Fundamentally stackstac gives you an xarray view of STAC Items, you can more conveniently explore metadata fields than with just pystac.Item or plain dictionaries. Basically it's [pystac.Item] -> PandasDataframe + Delayed Pixels. There is clear one to one mapping from STAC Item to an index within returned xarray.DataArray.

In odc-stac it's all about raster planes instead, given some STAC Items, group them into timestamped pixel planes and expose those pixels after fusing multiple possibly overlapping items in some deterministic order.

^Benchmark report Matt linked earlier reflects that difference in focus nicely. stackstac excels at spatially narrow by temporally deep workflows, while odc-stac is significantly more performant in wide area workflows. If you need to build high resolution mosaic from hundreds of stac items you are better off with odc-stac, as stackstac will be quite a bit slower and more memory hungry. But if you need convenient access to STAC metadata when you are working with "deep time" data and need a clean 1:1 correspondence between STAC items and pixel planes, stackstac is the best choice.

^ I need to update it with results from more recent stackstac Kirill888/benchmark-report#2 there has been some improvements in stackstac lib since, but fundamentally wide area case remains harder for stackstac than for odc-stac.

@Kirill888
Copy link
Member

@gjoseph92 thanks for respone some comments below:

Supports threadsafe parallel reads (I'm not sure how ODC handles concurrency to safely do multithreaded reads)

we use rasterio sharing=False when opening data, added when we first encountered those issues in datacube-core back then, also have external hard-locking when working with netcdf sources, not that matters in the cloud.

Manages the GDAL cache so multithreaded reading is as fast as possible

It's a very handy optimization that I'm planning to use in the next version of odc-stac that does away with datacube dependency.

Constructs the dask graph as efficiently as possible (you can construct graphs of any size in constant time, whereas ODC generates low-level graphs, which will get very slow for large datasets)

I have not benchmarked dask graph construction, but yes I agree that odc does significantly more of work up-front: for every spatial chunk we figure out which stac items contribute to that chunk, in a rather efficient way, but still it does take more time. The advantage is that you end up with a much more compact Dask graph in the "wide" area case. And since graph size has impact on graph submission time overall time from Stac items IN to first pixel OUT can be lower. This also means that empty slots are extremely cheap on the wire and for compute (no need to call to GDAL vrt to get nodata pixels out)

These are great benchmarks. The "wide" case isn't quite an accurate comparison, since odc-stac has the groupby feature which allows you to push the mosaicing into the data-loading, instead of doing it after stacking like stackstac does. groupby is a very useful optimization when it works for your use-case, and it's something I've thought about adding to stackstac, but it's a little restrictive (you can't mask by a cloud band, or do some band math, and then groupby, for example).
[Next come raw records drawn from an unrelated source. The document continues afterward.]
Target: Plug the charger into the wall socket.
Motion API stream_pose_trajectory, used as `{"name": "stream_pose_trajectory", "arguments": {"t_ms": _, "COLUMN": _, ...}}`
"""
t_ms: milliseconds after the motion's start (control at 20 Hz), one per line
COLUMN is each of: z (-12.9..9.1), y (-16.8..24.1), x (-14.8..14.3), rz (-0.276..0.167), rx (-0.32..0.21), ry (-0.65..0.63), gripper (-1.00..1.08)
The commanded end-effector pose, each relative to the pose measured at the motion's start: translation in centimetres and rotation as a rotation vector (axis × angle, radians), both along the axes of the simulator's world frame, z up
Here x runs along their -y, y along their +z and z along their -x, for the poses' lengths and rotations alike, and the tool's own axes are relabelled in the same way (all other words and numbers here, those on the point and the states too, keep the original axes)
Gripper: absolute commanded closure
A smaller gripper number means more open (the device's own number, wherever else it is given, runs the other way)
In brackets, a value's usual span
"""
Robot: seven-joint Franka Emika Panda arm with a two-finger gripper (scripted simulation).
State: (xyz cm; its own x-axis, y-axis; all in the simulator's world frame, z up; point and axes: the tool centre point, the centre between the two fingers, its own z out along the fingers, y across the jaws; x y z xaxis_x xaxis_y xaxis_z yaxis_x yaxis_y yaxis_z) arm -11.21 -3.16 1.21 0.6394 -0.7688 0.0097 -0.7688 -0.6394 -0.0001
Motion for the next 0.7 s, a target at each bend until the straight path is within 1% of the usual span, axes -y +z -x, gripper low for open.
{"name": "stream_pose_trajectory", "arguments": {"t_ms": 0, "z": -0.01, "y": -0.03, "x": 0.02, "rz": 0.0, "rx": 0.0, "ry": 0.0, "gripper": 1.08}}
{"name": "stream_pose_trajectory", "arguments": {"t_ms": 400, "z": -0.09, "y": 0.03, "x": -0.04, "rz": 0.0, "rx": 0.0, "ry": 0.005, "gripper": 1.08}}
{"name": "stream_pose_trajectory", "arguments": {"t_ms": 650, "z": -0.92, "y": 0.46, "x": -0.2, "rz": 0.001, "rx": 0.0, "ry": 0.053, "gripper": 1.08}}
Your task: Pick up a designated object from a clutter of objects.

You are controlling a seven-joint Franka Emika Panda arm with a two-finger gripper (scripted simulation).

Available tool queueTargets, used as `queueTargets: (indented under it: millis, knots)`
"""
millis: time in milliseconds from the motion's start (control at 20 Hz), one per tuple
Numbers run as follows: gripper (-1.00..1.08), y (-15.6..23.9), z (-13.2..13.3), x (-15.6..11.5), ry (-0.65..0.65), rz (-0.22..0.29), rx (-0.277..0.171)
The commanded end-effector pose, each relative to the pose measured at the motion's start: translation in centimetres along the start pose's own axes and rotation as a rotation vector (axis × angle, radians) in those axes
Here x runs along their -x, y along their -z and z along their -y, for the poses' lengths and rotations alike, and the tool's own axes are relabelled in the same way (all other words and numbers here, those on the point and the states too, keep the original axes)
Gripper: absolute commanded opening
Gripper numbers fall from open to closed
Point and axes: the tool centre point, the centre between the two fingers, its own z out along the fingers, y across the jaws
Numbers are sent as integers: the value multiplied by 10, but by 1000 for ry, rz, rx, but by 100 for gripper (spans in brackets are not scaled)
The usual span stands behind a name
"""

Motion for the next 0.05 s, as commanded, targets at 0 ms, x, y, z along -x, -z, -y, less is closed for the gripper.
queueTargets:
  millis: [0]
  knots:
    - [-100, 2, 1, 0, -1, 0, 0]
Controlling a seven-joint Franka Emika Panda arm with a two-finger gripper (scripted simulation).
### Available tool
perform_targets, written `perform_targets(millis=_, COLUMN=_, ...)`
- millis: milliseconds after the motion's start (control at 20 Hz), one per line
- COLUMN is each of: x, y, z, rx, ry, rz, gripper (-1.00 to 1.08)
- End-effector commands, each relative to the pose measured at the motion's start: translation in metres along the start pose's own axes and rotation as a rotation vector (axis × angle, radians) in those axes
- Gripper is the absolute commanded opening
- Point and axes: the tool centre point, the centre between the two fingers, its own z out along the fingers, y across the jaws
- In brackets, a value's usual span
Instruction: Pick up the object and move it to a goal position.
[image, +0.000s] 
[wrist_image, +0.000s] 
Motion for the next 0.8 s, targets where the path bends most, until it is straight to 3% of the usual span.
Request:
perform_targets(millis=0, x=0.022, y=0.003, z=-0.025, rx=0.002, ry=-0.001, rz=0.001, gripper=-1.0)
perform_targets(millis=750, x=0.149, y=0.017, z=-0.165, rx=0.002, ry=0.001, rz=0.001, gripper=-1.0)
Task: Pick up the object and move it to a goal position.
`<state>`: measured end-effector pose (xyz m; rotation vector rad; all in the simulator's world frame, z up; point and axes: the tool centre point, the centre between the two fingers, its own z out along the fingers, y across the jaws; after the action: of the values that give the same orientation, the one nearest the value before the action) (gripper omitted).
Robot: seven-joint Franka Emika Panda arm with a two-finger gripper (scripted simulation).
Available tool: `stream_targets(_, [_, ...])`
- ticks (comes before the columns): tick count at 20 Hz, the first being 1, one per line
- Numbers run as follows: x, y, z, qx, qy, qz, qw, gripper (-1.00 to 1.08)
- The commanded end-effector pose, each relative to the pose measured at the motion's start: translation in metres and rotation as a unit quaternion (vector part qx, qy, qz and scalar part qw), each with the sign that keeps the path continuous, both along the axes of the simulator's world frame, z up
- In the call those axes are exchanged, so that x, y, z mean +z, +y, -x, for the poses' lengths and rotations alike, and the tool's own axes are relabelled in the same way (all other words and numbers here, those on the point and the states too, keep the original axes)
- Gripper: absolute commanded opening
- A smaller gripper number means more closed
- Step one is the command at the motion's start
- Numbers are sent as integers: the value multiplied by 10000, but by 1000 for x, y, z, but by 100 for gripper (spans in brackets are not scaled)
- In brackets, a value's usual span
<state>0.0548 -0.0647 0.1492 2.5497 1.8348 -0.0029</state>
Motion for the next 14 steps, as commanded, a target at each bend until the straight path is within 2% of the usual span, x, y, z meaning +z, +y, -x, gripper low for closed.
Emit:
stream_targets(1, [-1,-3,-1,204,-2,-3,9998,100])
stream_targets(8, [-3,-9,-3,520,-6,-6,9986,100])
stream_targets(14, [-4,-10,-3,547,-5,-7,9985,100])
That is indeed the reason for better performance in wide area mosaic case. With odc-stac it is possible to disable grouping at construction time and instead perform that fusing in Dask as well. I have not benchmarked that case though. In theory one could detect "empty" slots and optimize Dask graph to avoid unnecessary fusing that way as well. I wish Dask Arrays had sparse mode where you simply don't even populate missing blocks. In odc-stack we know which blocks are just empties, which have just one item and which require fusing several, I think time spent on figuring that out upfront worth it, especially when constructing large mosaics.

@rbavery
Copy link
Author

rbavery commented Apr 20, 2022

Thanks so much for all this context and comparison @matthewhanson @Kirill888 @gjoseph92 . I'm super impressed with both libraries and am excited that so much progress has been made on the problem of munging both wide and tall datasets with xarray.

@idantene
Copy link

idantene commented Jun 6, 2023

These are great benchmarks. The "wide" case isn't quite an accurate comparison, since odc-stac has the groupby feature which allows you to push the mosaicing into the data-loading, instead of doing it after stacking like stackstac does. groupby is a very useful optimization when it works for your use-case, and it's something I've thought about adding to stackstac, but it's a little restrictive (you can't mask by a cloud band, or do some band math, and then groupby, for example).

Sorry for the bump, I'd like to revisit this specifically and ask for clarification (might be off-topic, but I wasn't sure where to bring this up).
The documentation for groupby kwarg does not really explain what it does behind the scene. I could only infer that it perhaps chooses some single pixel as a representative sample (similar maybe to stackstac.mosaic?), but it could just as well do some filtering, averaging, or other arithmetic, and I couldn't find the documentation for this.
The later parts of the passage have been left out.